Word for word, return the lines from the start of the entries below through the line that has "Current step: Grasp".
-------- Dataset records
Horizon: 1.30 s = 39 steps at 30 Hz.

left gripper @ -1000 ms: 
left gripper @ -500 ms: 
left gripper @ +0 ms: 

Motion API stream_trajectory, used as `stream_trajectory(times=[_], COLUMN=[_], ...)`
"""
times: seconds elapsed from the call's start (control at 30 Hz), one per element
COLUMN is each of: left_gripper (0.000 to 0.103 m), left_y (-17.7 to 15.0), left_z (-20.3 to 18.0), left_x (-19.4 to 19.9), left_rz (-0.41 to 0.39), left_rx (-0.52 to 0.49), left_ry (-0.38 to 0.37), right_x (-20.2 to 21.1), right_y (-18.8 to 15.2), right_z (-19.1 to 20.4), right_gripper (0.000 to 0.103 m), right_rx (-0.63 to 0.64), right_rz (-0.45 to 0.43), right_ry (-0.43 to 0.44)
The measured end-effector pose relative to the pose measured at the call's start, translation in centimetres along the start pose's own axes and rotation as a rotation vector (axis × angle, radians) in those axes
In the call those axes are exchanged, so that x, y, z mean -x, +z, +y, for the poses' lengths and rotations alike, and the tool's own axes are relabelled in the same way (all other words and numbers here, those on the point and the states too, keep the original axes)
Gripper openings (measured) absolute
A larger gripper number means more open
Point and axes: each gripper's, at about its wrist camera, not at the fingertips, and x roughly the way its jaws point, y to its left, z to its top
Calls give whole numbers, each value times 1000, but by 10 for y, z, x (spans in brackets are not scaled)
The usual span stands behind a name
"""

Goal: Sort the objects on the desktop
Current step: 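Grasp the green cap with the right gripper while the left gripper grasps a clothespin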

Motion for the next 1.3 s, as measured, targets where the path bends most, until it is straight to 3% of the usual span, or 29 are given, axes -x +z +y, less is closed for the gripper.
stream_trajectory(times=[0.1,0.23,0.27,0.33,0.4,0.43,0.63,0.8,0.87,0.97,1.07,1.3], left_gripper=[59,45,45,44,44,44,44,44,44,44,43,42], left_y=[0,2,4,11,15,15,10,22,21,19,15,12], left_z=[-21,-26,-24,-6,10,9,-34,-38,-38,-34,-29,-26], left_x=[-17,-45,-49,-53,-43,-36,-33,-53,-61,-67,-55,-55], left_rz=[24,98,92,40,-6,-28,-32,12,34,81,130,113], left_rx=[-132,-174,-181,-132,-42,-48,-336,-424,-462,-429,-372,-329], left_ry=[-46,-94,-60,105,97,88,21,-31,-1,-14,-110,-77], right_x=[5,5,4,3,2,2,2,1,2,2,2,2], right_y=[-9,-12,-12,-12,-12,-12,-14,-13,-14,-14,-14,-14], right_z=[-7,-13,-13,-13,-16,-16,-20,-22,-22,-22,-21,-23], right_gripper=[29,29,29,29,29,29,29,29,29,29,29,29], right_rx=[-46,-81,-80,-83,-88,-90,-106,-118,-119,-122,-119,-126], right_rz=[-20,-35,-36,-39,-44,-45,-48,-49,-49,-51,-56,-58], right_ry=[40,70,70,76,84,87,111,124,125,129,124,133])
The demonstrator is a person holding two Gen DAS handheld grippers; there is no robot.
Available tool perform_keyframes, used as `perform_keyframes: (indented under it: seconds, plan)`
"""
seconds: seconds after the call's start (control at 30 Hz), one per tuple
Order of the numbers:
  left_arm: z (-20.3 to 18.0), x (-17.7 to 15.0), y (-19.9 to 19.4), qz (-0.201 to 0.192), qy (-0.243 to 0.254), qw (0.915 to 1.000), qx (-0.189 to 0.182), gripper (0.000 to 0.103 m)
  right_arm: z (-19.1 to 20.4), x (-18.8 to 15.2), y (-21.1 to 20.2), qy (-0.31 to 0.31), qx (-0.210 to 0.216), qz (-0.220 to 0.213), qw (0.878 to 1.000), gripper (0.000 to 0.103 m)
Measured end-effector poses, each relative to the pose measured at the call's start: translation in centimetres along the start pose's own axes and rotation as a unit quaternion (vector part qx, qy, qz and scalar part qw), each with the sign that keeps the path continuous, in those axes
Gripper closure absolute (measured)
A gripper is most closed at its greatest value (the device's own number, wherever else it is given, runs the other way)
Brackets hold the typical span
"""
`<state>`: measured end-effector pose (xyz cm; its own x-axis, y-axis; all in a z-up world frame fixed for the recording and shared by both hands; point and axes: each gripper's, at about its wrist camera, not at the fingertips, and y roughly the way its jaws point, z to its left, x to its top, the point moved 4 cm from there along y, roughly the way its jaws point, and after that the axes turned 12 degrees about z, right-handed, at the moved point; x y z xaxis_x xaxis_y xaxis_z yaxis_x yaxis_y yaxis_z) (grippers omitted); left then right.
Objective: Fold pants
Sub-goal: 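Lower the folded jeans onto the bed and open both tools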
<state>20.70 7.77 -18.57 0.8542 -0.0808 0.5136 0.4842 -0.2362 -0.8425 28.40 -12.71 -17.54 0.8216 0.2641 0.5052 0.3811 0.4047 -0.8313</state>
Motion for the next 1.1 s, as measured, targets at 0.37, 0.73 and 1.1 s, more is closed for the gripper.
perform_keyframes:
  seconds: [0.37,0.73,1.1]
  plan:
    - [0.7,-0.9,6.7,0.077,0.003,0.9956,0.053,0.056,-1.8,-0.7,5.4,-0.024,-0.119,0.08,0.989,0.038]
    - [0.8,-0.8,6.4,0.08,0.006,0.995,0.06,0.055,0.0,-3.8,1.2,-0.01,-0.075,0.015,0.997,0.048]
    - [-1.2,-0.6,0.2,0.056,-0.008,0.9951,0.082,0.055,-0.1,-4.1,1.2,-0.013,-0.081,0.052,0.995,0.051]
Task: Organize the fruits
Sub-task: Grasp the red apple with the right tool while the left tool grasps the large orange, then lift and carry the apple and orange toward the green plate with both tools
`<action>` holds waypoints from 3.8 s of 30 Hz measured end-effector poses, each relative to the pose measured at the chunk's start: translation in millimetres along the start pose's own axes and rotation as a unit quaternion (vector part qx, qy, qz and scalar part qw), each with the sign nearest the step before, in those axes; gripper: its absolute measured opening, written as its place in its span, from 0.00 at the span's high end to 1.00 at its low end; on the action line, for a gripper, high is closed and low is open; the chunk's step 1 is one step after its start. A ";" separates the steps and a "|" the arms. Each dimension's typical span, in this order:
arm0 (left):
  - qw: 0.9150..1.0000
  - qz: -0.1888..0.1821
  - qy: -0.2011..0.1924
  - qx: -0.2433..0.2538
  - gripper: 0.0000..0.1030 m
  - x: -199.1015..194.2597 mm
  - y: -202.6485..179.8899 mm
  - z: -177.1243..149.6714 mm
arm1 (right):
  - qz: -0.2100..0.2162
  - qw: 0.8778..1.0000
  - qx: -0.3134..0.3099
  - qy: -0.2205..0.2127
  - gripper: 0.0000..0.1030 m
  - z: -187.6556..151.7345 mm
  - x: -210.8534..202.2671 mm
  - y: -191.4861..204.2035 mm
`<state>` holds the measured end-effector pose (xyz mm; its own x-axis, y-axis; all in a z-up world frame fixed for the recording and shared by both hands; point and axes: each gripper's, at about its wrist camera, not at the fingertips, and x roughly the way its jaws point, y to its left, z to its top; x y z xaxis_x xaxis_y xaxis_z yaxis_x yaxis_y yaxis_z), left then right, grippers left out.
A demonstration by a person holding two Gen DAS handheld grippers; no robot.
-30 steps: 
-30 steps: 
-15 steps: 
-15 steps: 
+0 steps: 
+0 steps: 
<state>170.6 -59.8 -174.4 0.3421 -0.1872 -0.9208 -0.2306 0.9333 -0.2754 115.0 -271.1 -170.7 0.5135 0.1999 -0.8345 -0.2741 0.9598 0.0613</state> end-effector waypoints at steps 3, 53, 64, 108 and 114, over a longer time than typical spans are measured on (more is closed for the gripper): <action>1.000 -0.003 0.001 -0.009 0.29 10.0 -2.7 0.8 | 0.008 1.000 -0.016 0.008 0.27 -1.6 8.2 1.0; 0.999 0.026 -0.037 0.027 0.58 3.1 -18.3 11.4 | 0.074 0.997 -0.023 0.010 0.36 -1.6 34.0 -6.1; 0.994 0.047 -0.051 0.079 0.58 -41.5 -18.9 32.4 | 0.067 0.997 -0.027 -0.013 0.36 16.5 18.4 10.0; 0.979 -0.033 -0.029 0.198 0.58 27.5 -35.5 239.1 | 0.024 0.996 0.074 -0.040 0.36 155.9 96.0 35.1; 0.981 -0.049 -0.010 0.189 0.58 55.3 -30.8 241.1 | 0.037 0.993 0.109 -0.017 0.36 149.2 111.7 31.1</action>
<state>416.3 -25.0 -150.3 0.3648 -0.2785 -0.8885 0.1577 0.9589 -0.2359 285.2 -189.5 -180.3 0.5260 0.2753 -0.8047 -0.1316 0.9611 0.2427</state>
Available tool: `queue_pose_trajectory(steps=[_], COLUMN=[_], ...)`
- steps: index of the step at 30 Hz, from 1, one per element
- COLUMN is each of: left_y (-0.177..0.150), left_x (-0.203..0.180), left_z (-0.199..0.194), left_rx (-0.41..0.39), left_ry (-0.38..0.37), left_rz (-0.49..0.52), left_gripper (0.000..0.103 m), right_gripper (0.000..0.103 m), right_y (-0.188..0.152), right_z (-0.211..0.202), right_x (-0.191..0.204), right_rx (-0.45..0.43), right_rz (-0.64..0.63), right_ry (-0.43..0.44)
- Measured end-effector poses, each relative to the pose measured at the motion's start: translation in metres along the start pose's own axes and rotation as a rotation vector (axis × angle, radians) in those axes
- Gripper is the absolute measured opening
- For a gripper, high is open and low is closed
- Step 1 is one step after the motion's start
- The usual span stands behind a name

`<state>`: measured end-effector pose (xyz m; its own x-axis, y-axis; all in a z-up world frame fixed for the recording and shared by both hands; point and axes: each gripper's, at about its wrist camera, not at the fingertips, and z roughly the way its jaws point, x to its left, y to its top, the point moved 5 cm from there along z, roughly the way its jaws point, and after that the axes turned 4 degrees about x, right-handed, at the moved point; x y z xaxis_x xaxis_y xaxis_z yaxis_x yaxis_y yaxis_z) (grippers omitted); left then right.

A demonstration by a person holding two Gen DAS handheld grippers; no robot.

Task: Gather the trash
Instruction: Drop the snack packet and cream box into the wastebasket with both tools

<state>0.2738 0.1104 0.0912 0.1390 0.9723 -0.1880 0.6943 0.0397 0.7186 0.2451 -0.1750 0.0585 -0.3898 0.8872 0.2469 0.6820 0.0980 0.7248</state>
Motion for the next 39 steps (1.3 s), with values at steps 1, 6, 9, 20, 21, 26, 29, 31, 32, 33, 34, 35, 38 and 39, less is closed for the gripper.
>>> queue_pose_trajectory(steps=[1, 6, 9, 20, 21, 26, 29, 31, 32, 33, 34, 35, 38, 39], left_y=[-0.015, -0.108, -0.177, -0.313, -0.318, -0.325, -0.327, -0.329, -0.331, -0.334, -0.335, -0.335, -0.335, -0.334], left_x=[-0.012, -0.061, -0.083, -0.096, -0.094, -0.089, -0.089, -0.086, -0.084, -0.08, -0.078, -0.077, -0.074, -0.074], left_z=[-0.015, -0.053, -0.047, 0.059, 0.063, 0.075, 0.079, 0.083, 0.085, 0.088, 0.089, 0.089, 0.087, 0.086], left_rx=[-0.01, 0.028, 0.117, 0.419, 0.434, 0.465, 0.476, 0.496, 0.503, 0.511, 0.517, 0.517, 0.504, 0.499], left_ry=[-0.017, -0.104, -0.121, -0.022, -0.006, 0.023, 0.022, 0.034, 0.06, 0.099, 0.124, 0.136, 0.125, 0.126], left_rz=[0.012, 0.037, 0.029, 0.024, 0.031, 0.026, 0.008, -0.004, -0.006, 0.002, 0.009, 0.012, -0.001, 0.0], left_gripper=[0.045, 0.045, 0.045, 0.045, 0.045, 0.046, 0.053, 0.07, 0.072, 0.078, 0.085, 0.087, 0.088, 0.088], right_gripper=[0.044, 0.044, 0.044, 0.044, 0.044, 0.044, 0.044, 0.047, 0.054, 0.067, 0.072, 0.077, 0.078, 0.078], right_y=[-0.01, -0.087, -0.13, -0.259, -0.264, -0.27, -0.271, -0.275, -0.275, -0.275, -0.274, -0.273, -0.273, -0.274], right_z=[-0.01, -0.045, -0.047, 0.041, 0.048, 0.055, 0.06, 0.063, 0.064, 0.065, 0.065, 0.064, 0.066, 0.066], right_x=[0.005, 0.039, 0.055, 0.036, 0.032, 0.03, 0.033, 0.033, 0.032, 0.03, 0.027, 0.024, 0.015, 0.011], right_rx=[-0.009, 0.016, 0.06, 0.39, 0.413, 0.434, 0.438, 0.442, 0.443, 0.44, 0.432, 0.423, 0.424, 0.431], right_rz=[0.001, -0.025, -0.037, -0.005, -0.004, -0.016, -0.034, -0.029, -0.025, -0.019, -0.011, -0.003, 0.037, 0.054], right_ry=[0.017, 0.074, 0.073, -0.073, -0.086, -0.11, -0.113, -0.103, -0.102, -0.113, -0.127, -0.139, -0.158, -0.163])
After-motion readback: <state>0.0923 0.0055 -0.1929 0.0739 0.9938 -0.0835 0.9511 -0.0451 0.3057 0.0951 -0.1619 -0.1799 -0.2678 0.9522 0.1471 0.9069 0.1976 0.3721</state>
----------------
## Written response
Horizon: 1.30 s = 39 steps at 30 Hz.

left gripper @ -1000 ms: 
left gripper @ -500 ms: 
left gripper @ +0 ms: 

Motion API stream_trajectory, used as `stream_trajectory(times=[_], COLUMN=[_], ...)`
"""
times: seconds elapsed from the call's start (control at 30 Hz), one per element
COLUMN is each of: left_gripper (0.000 to 0.103 m), left_y (-17.7 to 15.0), left_z (-20.3 to 18.0), left_x (-19.4 to 19.9), left_rz (-0.41 to 0.39), left_rx (-0.52 to 0.49), left_ry (-0.38 to 0.37), right_x (-20.2 to 21.1), right_y (-18.8 to 15.2), right_z (-19.1 to 20.4), right_gripper (0.000 to 0.103 m), right_rx (-0.63 to 0.64), right_rz (-0.45 to 0.43), right_ry (-0.43 to 0.44)
The measured end-effector pose relative to the pose measured at the call's start, translation in centimetres along the start pose's own axes and rotation as a rotation vector (axis × angle, radians) in those axes
In the call those axes are exchanged, so that x, y, z mean -x, +z, +y, for the poses' lengths and rotations alike, and the tool's own axes are relabelled in the same way (all other words and numbers here, those on the point and the states too, keep the original axes)
Gripper openings (measured) absolute
A larger gripper number means more open
Point and axes: each gripper's, at about its wrist camera, not at the fingertips, and x roughly the way its jaws point, y to its left, z to its top
Calls give whole numbers, each value times 1000, but by 10 for y, z, x (spans in brackets are not scaled)
The usual span stands behind a name
"""

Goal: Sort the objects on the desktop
Current step: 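Grasp the green cap with the right gripper while the left gripper grasps a clothespin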

Nothing else belongs in this output.